** TASK STATEMENT **
Check each line of the data for the string "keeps". Report how many have it, and give nothing else.

------------------------------------------------------------

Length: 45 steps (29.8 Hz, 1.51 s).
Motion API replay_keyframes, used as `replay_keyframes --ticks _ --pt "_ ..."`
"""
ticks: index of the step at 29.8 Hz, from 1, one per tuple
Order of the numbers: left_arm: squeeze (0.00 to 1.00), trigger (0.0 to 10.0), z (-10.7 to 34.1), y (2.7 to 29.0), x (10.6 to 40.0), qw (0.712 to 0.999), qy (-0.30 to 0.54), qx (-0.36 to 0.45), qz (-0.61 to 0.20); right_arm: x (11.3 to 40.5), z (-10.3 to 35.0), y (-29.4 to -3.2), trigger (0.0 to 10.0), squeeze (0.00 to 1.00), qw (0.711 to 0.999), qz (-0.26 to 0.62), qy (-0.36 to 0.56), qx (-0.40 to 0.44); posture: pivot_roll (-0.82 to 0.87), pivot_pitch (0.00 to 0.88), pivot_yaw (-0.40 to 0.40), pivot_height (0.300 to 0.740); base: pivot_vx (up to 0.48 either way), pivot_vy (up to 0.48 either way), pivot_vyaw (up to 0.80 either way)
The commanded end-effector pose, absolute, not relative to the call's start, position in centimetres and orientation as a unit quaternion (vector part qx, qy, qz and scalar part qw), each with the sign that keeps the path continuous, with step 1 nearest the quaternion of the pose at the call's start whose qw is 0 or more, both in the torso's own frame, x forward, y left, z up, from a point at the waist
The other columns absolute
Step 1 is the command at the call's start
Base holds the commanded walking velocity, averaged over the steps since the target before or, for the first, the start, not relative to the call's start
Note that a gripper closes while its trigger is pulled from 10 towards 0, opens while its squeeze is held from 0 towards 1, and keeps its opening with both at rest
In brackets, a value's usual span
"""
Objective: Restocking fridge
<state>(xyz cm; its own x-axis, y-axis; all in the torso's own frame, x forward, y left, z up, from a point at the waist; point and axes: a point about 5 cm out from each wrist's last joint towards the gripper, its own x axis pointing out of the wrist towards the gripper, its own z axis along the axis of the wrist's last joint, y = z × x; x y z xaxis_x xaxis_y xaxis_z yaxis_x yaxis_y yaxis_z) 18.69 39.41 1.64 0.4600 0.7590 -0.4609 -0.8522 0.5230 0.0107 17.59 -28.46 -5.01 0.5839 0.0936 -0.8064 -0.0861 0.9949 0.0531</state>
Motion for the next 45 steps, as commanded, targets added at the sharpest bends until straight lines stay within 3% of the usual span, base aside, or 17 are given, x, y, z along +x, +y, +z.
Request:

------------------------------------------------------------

** OUTPUT BELOW **
2